BBC BASIC for Windows
Programming >> Assembly Language Programming >> 256 Thread fast ping sweep
http://bb4w.conforums.com/index.cgi?board=assembler&action=display&num=1427418014

256 Thread fast ping sweep
Post by sveinioslo on Mar 27th, 2015, 01:00am

Wanted to see how fast one could do a single ping sweep, 0.1 second seems to be the fastest on lan.
It's a bit too fast sometimes, but then one can just run it again.

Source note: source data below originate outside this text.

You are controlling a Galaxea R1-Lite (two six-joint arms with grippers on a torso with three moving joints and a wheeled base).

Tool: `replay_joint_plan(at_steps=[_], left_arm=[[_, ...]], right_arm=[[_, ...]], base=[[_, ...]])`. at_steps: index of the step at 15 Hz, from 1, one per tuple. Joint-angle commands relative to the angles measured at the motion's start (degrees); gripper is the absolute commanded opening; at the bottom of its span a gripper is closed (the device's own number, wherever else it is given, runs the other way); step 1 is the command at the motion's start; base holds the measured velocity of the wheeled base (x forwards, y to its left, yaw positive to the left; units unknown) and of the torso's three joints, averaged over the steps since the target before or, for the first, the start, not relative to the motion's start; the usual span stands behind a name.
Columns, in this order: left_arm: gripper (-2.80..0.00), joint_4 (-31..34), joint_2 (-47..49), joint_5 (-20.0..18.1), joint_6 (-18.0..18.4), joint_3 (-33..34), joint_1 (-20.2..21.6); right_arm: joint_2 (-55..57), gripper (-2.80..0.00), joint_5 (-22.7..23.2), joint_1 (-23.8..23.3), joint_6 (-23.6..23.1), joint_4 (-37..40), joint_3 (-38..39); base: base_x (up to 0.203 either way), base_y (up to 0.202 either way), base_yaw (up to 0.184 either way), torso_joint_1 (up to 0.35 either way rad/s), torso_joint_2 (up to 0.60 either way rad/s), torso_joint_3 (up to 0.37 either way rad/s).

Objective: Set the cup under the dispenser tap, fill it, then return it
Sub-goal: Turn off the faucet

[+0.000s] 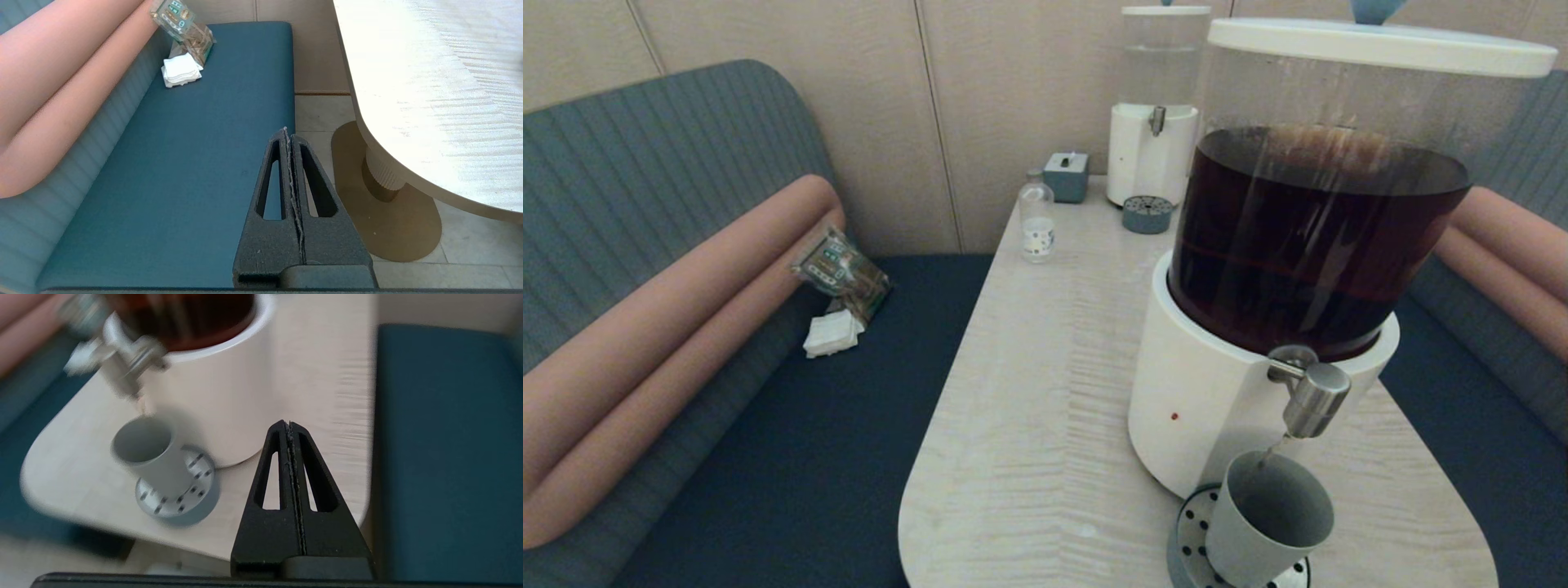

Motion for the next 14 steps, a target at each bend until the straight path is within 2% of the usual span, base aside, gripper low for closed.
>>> replay_joint_plan(at_steps=[1, 3, 7, 10, 12, 14], left_arm=[[-2.8, -0.05, 0.09, -0.07, 0.0, 0.08, 0.03], [-2.8, -0.05, 0.09, 0.0, 0.0, 0.01, 0.03], [-2.8, -0.05, 0.09, -0.04, 0.0, 0.01, 0.03], [-2.8, -0.05, 0.09, 0.0, 0.0, 0.02, 0.03], [-2.8, -0.05, 0.09, 0.0, 0.0, 0.01, 0.03], [-2.8, -0.05, 0.09, 0.0, 0.0, 0.01, 0.03]], right_arm=[[-4.08, -2.8, -0.06, -4.31, 0.85, 0.13, 0.45], [-6.46, -2.8, 0.25, -10.01, 1.42, -0.19, 1.62], [-13.7, -2.8, 4.76, -16.09, 0.23, -1.11, 2.74], [-14.56, -2.8, 2.31, -16.99, -0.55, -14.13, 5.23], [-14.89, -2.8, 0.18, -17.04, -4.55, -18.26, 9.0], [-16.1, -2.8, -0.17, -16.9, -6.05, -21.64, 13.49]], base=[[0.0, 0.0, 0.0, 0.0, 0.0, 0.0], [0.0, 0.0, 0.0, 0.0, 0.0, 0.0], [0.0, 0.0, 0.0, 0.0, 0.0, 0.0], [0.0, 0.0, 0.0, 0.0, 0.0, 0.0], [0.0, 0.0, 0.0, 0.0, 0.0, 0.0], [0.0, 0.0, 0.0, 0.0, 0.0, 0.0]])
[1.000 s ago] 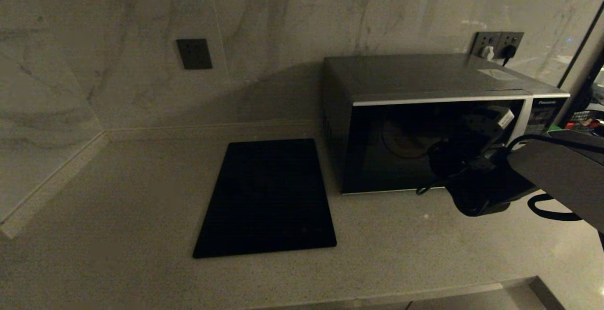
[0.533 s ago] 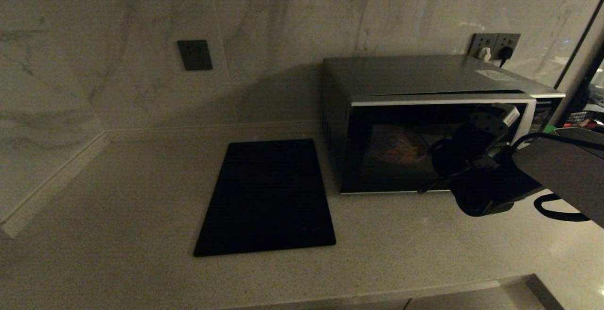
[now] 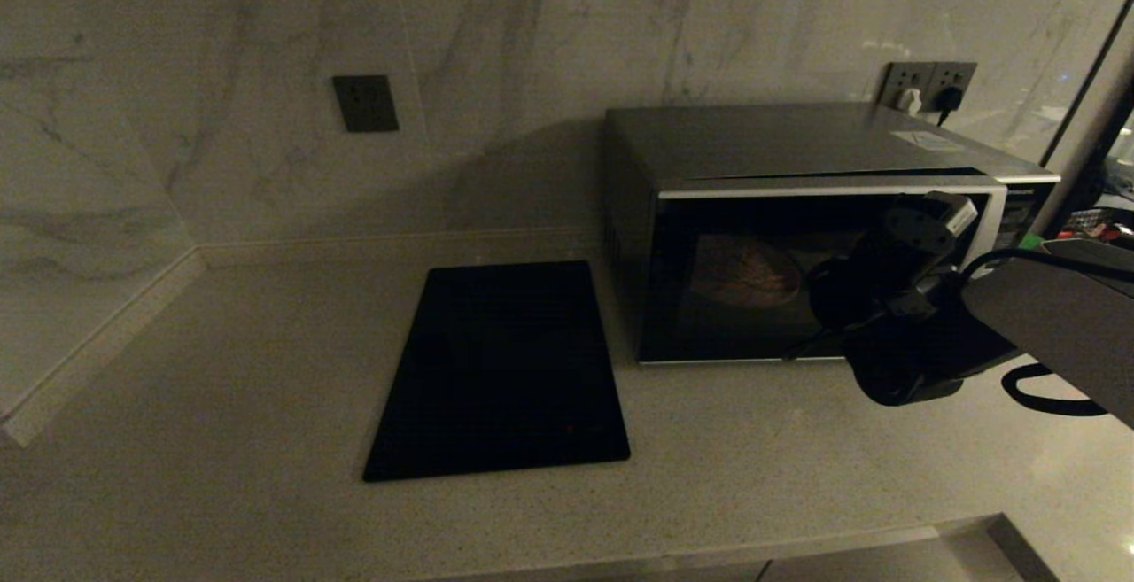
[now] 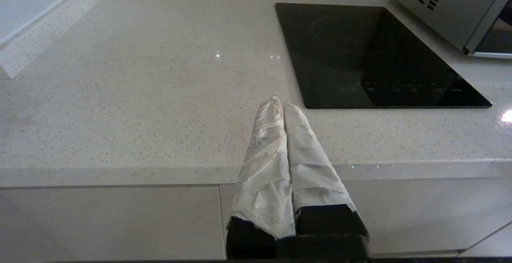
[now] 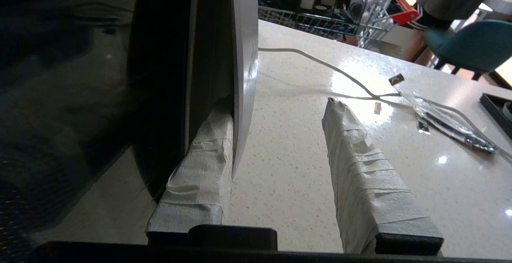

Does someone know the 'exact' requirement for a thread safe mov instruction ?
Is it the instruction itself, its data, or both that must be on dword boundary ?

Also, does someone know if a thread can report being finished, before it actually is ?
I have seen an occasional printout like '192 0 0 0' or '0 0 0 0', without WAITing a bit before reading the ip table result.
Which is pretty hard to explain otherwise.?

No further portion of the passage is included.